### Exercise requirements
From the listing that follows, report the number of lines with the word "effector" in them, and no other output.

════════════════════

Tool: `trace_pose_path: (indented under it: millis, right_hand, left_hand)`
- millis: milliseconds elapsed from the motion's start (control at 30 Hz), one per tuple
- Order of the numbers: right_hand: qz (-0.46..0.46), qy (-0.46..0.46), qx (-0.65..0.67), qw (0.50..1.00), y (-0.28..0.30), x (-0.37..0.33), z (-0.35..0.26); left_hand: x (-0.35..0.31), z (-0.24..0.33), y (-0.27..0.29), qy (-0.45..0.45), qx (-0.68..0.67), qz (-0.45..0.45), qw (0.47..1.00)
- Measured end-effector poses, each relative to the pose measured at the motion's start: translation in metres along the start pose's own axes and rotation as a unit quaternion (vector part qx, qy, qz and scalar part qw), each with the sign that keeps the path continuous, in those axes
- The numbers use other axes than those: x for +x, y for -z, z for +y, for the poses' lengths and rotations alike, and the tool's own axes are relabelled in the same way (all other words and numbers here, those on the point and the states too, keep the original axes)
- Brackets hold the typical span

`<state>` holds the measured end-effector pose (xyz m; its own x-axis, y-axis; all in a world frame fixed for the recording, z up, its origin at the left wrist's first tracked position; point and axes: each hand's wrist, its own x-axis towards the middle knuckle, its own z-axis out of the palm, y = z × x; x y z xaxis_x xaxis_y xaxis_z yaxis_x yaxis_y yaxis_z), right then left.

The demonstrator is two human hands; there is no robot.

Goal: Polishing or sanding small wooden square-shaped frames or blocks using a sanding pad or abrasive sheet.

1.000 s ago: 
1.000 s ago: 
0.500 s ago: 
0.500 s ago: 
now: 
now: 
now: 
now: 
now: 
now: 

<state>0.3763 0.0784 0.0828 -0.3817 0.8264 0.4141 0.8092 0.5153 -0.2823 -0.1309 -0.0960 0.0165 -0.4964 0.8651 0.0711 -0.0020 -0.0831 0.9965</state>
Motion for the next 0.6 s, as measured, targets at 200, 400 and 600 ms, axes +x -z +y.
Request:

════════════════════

### Problem solution
2